Please explain the most you can, also, I would like to hear suggestions to improve this structure. Why are ip_address and user_agent primary_keys, not just indexes? What's the difference?

Another info, this table adds a row to every user's access to the system, so, it is very bloated.

Edit: Another question that come to mind. Why would I care about user agent match?

Was it helpful?

Solution

The idea here is that each session will be unique. How does it identify a session? By the three values in the primary key: session_id, ip_address, and user_agent.

If you think about it, this makes sense:

  1. If the session_id changes, then (obviously) you're dealing with a different (new) session.
  2. If the ip_addess changes, then somebody's logging in from a different PC - this will be a new session.
  3. If the user_agent value changes, then somebody's using a different browser - again, this will be a new session.

So imagine that only the session_id is the primary key: changing either ip_address or user_agent would simply update the existing row for the session_id. If that were the case, knowing only the session_id would make it possible for me to continue the same session on another PC or with a different browser, which might be a security concern.

You also wrote "this table adds a row to every user's access to the system, so, it is very bloated". I'm not sure if you mean every time user A accesses the system it adds a row (which is false on my application, I just tested it) or if you mean it adds a row for each user accessing the system (which is true, and the way it's supposed to work - each user using the system has a session).
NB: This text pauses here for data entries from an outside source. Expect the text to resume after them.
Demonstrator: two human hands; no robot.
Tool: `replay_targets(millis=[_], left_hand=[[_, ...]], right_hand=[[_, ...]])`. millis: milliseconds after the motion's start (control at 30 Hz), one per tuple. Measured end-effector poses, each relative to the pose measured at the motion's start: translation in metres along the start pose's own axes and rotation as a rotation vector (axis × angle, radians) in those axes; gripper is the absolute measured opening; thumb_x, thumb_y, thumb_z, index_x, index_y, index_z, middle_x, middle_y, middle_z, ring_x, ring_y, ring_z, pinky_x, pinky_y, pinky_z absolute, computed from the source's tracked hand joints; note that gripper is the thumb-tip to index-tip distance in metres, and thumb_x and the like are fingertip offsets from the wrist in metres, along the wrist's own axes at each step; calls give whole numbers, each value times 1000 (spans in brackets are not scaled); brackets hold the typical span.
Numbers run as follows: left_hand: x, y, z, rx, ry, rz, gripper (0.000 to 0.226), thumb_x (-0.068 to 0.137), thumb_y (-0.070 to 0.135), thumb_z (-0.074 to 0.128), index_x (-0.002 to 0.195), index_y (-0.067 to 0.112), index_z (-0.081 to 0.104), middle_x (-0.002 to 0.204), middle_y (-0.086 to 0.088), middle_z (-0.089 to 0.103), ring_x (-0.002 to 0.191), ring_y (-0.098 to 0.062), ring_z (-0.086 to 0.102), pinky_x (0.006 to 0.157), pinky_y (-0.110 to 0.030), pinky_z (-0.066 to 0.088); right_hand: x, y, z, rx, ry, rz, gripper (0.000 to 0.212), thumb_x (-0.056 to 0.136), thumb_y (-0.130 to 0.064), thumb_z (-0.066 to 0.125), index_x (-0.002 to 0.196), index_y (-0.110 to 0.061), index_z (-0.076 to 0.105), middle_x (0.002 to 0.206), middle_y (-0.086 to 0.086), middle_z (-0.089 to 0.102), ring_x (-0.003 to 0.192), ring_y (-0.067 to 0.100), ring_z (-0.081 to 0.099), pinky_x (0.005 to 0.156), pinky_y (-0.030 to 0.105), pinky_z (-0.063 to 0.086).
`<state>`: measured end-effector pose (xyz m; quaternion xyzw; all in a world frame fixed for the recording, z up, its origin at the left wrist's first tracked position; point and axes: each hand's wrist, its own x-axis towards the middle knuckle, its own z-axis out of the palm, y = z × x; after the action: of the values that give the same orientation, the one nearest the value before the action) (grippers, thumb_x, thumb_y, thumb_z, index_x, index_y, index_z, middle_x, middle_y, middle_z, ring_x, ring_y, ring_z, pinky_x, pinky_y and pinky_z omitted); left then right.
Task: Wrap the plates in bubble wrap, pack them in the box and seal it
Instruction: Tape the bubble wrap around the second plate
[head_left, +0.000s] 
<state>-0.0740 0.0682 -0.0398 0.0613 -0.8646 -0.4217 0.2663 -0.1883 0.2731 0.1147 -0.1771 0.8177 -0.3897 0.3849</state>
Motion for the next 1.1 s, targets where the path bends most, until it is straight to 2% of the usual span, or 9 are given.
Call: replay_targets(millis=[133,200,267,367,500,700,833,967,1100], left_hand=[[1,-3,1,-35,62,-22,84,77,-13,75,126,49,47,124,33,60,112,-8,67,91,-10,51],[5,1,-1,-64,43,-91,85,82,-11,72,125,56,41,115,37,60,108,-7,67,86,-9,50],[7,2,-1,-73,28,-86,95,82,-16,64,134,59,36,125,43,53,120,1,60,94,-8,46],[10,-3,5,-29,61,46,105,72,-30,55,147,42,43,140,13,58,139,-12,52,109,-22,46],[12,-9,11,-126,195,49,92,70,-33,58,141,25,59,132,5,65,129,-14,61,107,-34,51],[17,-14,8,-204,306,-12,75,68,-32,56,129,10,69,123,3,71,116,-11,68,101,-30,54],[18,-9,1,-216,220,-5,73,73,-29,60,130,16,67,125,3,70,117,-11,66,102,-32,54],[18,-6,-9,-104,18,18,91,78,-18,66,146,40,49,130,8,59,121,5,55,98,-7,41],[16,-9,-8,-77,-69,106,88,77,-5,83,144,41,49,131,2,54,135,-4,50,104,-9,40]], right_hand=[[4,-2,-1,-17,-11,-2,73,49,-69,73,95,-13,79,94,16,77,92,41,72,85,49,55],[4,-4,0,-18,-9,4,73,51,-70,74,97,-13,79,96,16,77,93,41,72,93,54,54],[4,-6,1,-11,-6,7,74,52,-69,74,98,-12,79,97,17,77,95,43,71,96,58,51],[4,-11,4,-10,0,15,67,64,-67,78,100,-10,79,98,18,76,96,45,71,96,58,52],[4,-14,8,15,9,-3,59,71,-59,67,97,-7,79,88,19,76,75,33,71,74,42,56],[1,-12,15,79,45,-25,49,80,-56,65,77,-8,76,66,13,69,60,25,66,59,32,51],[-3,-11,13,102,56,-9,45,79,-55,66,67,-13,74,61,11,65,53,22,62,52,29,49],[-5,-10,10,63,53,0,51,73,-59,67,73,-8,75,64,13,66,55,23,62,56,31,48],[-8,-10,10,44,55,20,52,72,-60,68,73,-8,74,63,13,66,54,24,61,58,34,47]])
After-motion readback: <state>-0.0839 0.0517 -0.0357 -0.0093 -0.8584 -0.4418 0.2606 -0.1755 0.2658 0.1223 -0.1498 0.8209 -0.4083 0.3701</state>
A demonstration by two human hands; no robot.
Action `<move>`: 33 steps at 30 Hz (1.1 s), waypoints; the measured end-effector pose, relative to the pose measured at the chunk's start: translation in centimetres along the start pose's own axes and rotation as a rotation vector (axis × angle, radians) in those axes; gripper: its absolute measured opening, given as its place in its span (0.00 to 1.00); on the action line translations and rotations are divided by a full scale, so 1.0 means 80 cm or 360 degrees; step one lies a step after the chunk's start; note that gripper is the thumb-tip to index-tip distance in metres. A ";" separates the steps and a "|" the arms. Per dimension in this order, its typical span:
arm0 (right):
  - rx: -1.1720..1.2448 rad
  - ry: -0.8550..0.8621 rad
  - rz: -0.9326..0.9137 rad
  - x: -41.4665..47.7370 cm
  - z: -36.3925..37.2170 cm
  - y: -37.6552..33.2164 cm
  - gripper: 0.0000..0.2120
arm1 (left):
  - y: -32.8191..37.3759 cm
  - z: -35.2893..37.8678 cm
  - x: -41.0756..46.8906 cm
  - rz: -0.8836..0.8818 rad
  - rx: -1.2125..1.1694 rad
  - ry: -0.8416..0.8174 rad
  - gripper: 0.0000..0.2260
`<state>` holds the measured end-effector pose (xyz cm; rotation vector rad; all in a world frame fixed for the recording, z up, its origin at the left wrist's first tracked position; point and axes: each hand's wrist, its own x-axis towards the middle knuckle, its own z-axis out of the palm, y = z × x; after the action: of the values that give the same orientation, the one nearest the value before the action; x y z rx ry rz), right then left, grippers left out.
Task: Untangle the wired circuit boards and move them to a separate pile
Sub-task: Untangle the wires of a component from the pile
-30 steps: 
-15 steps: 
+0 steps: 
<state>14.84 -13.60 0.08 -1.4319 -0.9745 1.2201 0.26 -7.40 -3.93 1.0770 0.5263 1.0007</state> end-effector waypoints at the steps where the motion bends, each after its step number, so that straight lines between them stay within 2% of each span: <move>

Maybe you could clarify that last comment.

OTHER TIPS

"primary keys" is an oxymoron. A table cannot ever have more than one "primary key". And as written up, there is only one primary key - it's just a COMPOSITE key that contains 3 separate fields.

That means

(42, 127.0.0.1, "Chrome")
(42, 127.0.0.1, "Firefox")

are two entirely different sessions as far as CI is concerned, even though the IP and session ID numbers are duplicates. The 3-way tuple is unique, but individual components can be duplicated.